As urinary stone disease is a common and debilitating disease (lifetime prevalence estimated to be between 10-15% in the United States) there has been extensive research efforts defining it's risk factors. Geographic variation is one of the most studied extrinsic factors affecting urinary stone disease risk.

A landmark study characterizing stone prevalence in the United States using data from the Cancer Prevention Study II, established the concept of a "stone belt". It identified an increasing prevalence of urinary stone disease in the United States moving from north to south and west to east. Many have interpreted the stone belt maps to support the conclusion that higher temperatures are associated with increased risk of stone disease. This explanation alone is incomplete however as similarly warm areas (the southwest) do not have the same high incidence. 

We sought in our population based study of 63,994 patients, to discover what other environmental factors, in addition to temperature, are associated with urinary stone disease. We used the population adjusted county operative stone burden as a metric for overall stone disease prevalence. We obtained this data from the California Office of Statewide Health Planning and Development (OSHPD), which records all inpatient and outpatient kidney stone procedures, including ureteroscopy, extracorporeal shockwave, and percutaneous procedures. We accessed climate data from the National Oceanic and Atmospheric Administration (NOAA) over the study period and explored for associations with operative stone burden. We controlled for county level potential cofounders with data from the CDC including diabetes rates, obesity rates and gender breakdown.

Multivariate modeling revealed higher precipitation (0.019 average increase in surgeries per 1000 persons per inch, p<0.01) and higher mean temperature (0.029 average increase in surgeries per 1000 persons per degree, p<0.01) were both independently associated with an increased operative stone disease burden (Figure 1). 




(Figure 1: Increased temperature and precipitation are both associated with increased stone disease burden)

Our findings (increased precipitation is associated with stone disease) helps explain the discrepancy in the national trends of urinary stone disease (prevalence higher in Southeast than the Southwest despite having similar warm temperatures), as a major difference in climates between these two regions is increased precipitation in the southeast. We postulate that the increased rate of stone burden in hot climates with higher precipitation could be related to the increased inefficiency of human body thermoregulation in wet heat versus dry heat, leading to greater insensible fluid losses.
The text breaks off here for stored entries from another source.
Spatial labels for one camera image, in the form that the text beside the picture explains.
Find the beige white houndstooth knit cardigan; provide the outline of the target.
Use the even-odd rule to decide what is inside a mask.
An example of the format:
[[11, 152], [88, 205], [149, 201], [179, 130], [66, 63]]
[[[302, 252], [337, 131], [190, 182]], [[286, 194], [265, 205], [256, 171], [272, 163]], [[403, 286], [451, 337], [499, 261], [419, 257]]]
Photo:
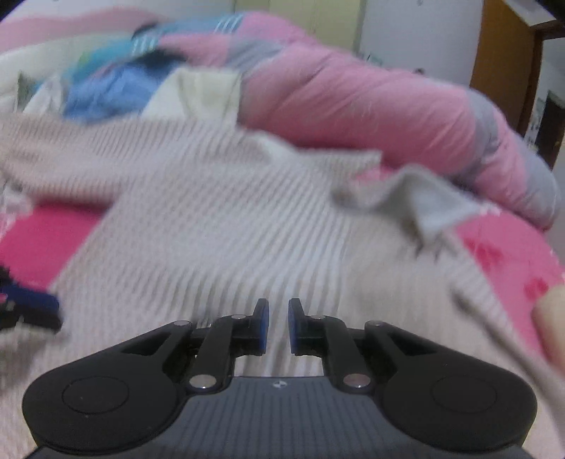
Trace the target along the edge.
[[1, 342], [1, 454], [34, 442], [21, 413], [29, 384], [64, 363], [175, 320], [270, 304], [267, 353], [245, 376], [313, 375], [290, 355], [287, 304], [351, 327], [384, 320], [512, 370], [539, 405], [525, 446], [564, 454], [564, 382], [521, 347], [501, 302], [453, 229], [425, 235], [395, 217], [398, 182], [360, 183], [377, 155], [299, 152], [279, 139], [202, 120], [80, 125], [1, 120], [1, 170], [36, 201], [106, 205], [54, 283], [59, 338], [21, 331]]

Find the cream folded cloth at edge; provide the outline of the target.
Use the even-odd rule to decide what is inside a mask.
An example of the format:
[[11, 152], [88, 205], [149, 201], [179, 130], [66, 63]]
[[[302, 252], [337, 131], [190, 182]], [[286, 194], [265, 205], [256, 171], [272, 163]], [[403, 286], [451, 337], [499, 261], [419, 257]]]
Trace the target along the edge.
[[537, 300], [533, 310], [533, 321], [549, 361], [563, 373], [565, 367], [565, 293], [563, 285], [551, 287]]

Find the pink floral fleece blanket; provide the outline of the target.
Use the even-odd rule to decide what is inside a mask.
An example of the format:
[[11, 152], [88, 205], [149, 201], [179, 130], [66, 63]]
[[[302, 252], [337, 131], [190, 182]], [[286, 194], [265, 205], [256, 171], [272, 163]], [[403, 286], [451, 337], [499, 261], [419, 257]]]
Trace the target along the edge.
[[[105, 216], [105, 205], [33, 205], [1, 182], [1, 263], [16, 280], [47, 289]], [[563, 284], [564, 268], [544, 236], [524, 220], [487, 210], [456, 228], [523, 342], [543, 353], [534, 325], [537, 300]]]

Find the white crumpled garment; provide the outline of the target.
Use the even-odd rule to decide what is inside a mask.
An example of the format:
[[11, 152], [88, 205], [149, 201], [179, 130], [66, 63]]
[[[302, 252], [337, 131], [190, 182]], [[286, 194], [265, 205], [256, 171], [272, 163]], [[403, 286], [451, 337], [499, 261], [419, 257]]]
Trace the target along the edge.
[[61, 115], [68, 89], [68, 82], [60, 74], [53, 74], [40, 82], [20, 73], [16, 86], [15, 111], [31, 115]]

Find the blue crumpled garment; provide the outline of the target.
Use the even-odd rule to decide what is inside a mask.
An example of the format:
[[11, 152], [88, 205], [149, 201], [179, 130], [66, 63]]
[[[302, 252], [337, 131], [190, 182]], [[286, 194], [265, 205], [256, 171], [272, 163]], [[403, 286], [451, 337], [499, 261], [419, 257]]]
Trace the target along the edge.
[[63, 117], [78, 123], [98, 123], [140, 114], [170, 73], [183, 64], [179, 55], [154, 51], [73, 82]]

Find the cream fleece garment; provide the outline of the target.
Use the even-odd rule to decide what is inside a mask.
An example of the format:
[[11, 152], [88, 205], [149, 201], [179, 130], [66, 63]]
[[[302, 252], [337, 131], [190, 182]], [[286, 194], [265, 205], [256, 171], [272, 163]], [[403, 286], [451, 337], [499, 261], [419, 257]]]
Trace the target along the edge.
[[241, 73], [181, 66], [158, 87], [140, 117], [150, 120], [238, 121]]

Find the teal striped fabric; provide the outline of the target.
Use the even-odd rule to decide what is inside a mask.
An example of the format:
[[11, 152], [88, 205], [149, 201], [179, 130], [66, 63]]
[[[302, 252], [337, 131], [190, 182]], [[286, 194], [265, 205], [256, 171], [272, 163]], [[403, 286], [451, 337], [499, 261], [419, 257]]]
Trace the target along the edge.
[[243, 18], [243, 13], [232, 13], [145, 25], [135, 31], [131, 38], [113, 41], [105, 47], [83, 53], [77, 64], [66, 71], [65, 77], [72, 81], [82, 81], [115, 61], [128, 60], [154, 51], [160, 39], [169, 34], [233, 34]]

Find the yellow-green wardrobe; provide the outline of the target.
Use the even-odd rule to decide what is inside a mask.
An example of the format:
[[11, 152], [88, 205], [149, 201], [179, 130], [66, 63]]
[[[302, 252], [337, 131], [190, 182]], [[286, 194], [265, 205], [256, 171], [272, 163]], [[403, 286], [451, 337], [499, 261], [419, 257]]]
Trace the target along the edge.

Our findings can be used to better identify populations/regions who are at increased risk for urinary stone disease, which may be changing. Prior studies have predicted an increase in urinary stone disease burden due increased temperatures secondary to global warming. However, the Environmental Protection Agency (EPA) predicts that global warming will also increase global precipitation which, based on our findings, would lead to a greater than forecasted increase in incidence of urinary stone disease.